◆ ACTION ITEM: From the data, return each line holding the word "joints".

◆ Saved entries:
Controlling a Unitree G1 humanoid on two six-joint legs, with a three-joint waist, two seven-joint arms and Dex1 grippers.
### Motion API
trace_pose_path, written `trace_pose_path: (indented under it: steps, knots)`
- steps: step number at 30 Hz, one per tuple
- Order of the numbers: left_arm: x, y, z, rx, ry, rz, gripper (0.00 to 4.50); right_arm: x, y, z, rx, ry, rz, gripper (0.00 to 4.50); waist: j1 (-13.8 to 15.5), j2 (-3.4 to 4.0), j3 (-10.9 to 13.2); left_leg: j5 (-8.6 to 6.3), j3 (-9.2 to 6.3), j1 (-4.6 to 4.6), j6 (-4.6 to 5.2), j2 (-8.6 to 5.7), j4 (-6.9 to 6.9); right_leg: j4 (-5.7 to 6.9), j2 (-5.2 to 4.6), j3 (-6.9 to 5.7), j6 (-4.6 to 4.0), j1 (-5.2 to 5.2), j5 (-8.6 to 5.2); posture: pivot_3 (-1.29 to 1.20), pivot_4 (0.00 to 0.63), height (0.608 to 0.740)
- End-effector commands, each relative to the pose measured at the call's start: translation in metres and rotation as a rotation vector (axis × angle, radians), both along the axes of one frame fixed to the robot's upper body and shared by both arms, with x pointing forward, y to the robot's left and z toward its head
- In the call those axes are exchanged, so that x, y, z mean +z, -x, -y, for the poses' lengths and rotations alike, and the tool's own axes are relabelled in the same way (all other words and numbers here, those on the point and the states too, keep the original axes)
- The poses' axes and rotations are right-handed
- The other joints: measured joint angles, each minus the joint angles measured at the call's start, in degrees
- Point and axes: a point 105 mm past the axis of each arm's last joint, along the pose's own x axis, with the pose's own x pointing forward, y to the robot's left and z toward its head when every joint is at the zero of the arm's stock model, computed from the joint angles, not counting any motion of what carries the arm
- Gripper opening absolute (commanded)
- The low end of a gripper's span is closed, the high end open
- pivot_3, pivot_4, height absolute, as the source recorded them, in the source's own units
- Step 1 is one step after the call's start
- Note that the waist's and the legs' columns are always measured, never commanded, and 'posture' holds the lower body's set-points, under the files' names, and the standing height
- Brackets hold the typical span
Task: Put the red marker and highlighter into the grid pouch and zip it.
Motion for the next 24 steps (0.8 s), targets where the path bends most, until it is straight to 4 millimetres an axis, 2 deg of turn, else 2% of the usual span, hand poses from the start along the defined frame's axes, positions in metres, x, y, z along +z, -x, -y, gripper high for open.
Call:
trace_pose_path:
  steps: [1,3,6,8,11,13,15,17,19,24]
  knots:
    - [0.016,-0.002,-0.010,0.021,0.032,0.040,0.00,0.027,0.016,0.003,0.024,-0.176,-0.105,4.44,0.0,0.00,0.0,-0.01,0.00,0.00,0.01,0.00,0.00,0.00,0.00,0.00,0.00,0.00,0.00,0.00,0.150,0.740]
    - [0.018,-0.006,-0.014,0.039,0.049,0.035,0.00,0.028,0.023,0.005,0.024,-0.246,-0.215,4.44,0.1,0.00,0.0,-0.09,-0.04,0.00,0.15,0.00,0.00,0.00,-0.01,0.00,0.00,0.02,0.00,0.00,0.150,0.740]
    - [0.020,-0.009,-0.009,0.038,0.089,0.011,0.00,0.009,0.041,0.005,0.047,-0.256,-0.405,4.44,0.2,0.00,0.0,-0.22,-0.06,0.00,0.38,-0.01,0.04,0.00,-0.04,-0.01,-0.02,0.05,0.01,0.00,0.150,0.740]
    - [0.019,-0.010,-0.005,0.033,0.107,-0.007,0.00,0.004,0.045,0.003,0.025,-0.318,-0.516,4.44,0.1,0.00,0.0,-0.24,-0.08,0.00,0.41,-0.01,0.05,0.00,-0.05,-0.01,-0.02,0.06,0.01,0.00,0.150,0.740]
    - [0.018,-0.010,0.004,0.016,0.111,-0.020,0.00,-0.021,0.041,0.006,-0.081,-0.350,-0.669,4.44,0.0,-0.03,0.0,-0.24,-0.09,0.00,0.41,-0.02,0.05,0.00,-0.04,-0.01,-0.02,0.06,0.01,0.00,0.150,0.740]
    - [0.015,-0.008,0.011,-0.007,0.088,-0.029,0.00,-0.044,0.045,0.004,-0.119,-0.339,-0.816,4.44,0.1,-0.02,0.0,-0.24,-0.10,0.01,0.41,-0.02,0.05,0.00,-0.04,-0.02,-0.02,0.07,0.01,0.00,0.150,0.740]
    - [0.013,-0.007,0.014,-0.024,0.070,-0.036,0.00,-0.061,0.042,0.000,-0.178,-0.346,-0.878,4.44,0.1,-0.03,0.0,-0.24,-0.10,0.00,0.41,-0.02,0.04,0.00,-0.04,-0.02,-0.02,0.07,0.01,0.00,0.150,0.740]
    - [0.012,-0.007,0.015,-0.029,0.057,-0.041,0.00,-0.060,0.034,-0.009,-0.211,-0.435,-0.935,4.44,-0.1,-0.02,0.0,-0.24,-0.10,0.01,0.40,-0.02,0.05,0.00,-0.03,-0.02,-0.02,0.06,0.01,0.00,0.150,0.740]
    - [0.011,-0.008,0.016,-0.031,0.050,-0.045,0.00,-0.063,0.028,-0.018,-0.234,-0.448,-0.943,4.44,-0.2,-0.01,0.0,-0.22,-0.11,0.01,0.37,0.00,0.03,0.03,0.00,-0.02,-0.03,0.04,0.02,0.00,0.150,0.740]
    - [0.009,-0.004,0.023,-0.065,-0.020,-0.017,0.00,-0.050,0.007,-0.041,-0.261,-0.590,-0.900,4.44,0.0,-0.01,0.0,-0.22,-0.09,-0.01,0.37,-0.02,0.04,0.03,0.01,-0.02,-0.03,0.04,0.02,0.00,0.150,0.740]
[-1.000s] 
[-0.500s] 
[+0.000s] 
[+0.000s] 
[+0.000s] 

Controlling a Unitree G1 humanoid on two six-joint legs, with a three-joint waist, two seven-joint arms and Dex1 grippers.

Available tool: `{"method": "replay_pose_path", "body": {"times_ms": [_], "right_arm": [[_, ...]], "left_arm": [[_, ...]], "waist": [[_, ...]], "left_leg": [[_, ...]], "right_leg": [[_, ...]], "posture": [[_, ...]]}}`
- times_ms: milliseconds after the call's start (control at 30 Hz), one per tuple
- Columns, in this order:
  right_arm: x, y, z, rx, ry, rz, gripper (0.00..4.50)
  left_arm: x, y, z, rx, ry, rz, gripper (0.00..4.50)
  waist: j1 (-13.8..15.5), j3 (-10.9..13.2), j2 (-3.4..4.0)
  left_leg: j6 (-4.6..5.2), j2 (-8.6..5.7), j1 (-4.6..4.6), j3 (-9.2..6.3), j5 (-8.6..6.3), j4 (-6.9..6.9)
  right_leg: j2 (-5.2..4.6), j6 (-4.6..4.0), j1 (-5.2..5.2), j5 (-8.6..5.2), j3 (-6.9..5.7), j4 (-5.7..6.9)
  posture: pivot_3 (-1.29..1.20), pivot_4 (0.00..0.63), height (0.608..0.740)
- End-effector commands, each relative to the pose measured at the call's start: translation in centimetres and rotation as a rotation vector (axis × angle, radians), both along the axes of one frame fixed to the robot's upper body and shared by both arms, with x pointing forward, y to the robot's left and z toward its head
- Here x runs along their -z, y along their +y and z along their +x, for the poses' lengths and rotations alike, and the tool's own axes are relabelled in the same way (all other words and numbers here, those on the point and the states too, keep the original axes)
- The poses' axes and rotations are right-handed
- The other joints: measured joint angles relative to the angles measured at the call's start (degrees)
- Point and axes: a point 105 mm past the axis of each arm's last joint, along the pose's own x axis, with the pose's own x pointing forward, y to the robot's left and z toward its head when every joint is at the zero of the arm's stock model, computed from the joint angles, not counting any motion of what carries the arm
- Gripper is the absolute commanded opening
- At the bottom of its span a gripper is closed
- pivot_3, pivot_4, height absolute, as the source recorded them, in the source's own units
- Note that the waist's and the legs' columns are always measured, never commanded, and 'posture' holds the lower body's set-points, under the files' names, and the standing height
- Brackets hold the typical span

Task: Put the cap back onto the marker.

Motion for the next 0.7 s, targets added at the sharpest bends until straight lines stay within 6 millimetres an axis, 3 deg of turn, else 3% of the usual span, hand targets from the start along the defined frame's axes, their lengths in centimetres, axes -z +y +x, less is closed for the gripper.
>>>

◆ TASK RESULT:
- The other joints: measured joint angles, each minus the joint angles measured at the call's start, in degrees
- The other joints: measured joint angles relative to the angles measured at the call's start (degrees)

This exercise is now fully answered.